At the same time, start tracking the internal cost of rework. When your team spent a weekend redoing that campaign concept, that has a cost. Calculate it. Hours multiplied by loaded salary rates. You do not need to be exact, just be directional. If you are paying $15k a month for agency output and then spending another $8k in internal time fixing it, the real cost of this relationship is $23k a month. That number may get attention in a way that "the creative is not very good" never will.
Now, while you are building this evidence base, I want you to try one more thing with the agency. Because you have to try and be balanced and give the hypothesis a chance to go in whatever direction is true, regardless of feelings.
Request a formal quarterly business review. Put it in writing. Make it structured. Not a coffee and a chat with the founder. An actual meeting with an agenda where you present the data: delivery timelines, revision counts, brief adherence, internal rework hours. Bring your log. Be specific.
If your CEO values the relationship as much as you think he does, then this agency founder should value it too and be mortified by the prospect of not delivering for him.
Cut out the middleman and build that relationship yourself. But the important advice is to be factual.
Say something like: "You are our retained agency for a reason and we want this to continue. But the current delivery model is not meeting our needs and here is the evidence. We need to agree on specific changes and a timeline to see improvement, otherwise we're going to outgrow you pretty soon."
It's not a threat. It's not personal opinion based. It's numbers. You're being fair. And you're giving them a chance to step up.
Give them 60 days after that meeting. Set clear expectations. If the senior people need to be back on the account, say that explicitly. If turnaround times need to improve, define what good looks like. Put it in an email after the meeting so there is a record.
Two things will happen. Either they step up, in which case you have solved the problem without any political fallout and possibly gained an external ally. Or they do not step up, in which case you now have a documented trail that shows you gave them every opportunity and they still could not deliver.
That trail is your protection.
Now let us talk about the CEO conversation.
If the 60 days are up and nothing has changed, you go to your CEO. But you do not go with a complaint. You go with a proposal.
"I want to talk about how we set up our creative support for the next stage of growth. Our pipeline targets are more than what they were when we brought the agency on. I have been tracking our delivery metrics and I think we have outgrown the current model. Here is what I am seeing."

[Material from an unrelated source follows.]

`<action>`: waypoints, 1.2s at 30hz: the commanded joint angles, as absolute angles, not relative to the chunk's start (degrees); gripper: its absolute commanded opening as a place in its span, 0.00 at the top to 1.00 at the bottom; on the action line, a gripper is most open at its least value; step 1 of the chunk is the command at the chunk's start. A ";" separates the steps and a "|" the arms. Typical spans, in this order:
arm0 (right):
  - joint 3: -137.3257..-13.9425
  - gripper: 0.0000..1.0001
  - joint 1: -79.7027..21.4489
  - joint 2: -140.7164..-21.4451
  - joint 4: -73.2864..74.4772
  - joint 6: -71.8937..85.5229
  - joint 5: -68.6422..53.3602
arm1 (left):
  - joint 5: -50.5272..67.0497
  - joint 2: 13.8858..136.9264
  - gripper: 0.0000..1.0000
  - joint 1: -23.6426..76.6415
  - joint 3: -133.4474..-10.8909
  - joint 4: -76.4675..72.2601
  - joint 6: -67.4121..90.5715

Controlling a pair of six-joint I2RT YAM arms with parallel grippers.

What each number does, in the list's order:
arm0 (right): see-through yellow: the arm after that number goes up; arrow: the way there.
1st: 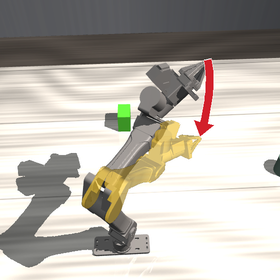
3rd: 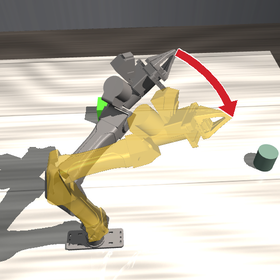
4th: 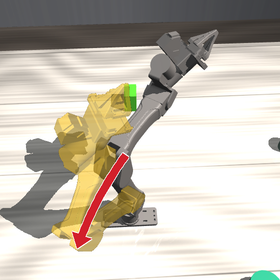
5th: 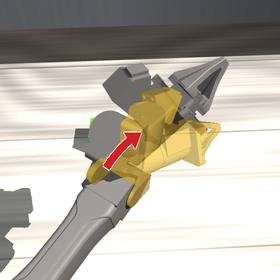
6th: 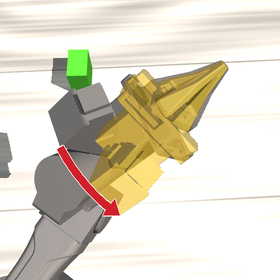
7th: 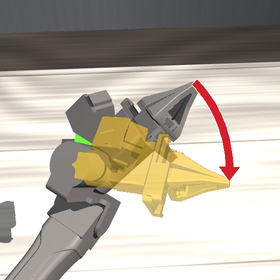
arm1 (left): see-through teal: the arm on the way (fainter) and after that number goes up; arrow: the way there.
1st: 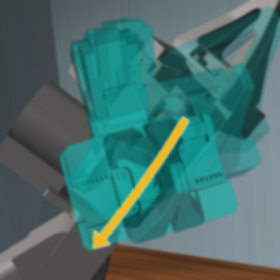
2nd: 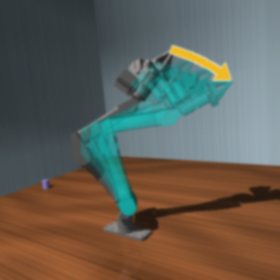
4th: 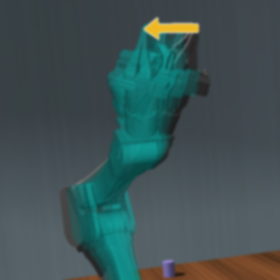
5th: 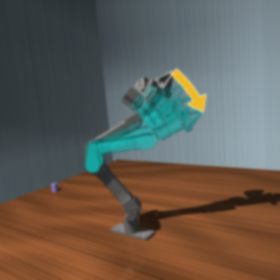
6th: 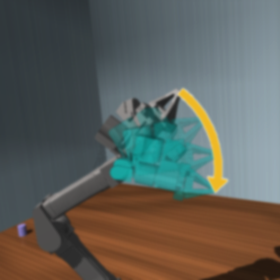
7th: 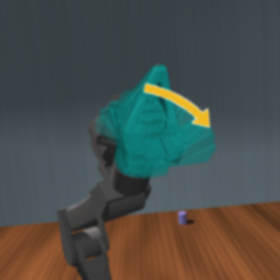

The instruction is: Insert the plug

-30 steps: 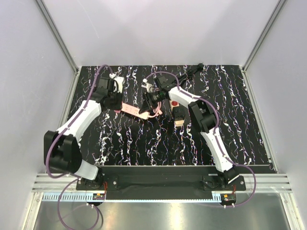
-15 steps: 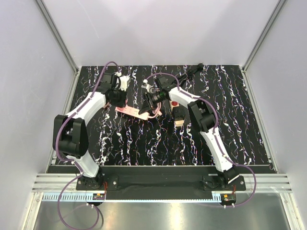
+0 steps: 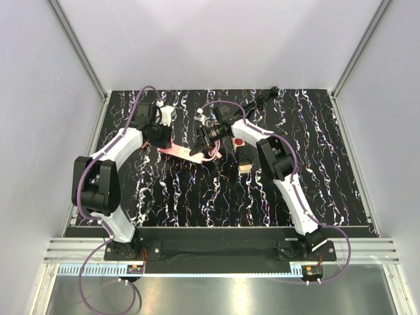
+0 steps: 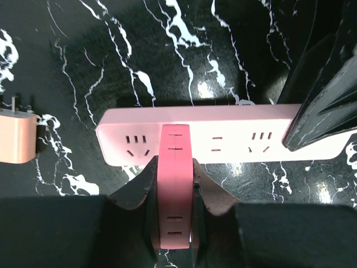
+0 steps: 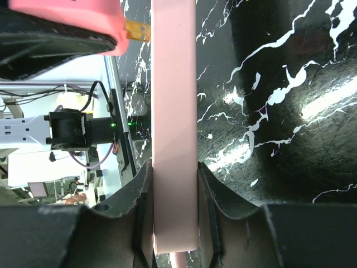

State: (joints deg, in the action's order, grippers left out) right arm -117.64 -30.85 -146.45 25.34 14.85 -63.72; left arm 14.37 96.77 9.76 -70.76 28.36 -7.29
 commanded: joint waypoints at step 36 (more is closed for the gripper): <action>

Then you show the data. Timelines. Revision rounds. Rework costs. You are not saying they are bad. You are saying the business has moved and the agency has not moved with it. You are also detailing your dialogue with the founder. You treated his friend fairly.
Then you present the alternative.
Give him a side-by-side comparison. Agency model versus in-house model. Cost, capacity, speed, quality. Make it about what the business needs, not about what the agency is failing to do.
If your CEO still pushes back, and he might, then you have one more card to play. Suggest a hybrid. Keep the agency on a reduced retainer for project work or overflow, which preserves the CEO's relationship, but bring the core capability in-house. This gives him a way to save face while you get the resources you actually need.
The golf friendship does not need to end. And you don't need to be frustrated forever.
By the time you have that conversation you will have four months of evidence, a documented attempt to fix the relationship, and a clear alternative that is better for the business. No reasonable CEO pushes back on that. And if your CEO is unreasonable, well, that is a different letter entirely.
You are not trapped. You just need to sequence this properly. Build the case, give them a fair shot, then move decisively if they miss it.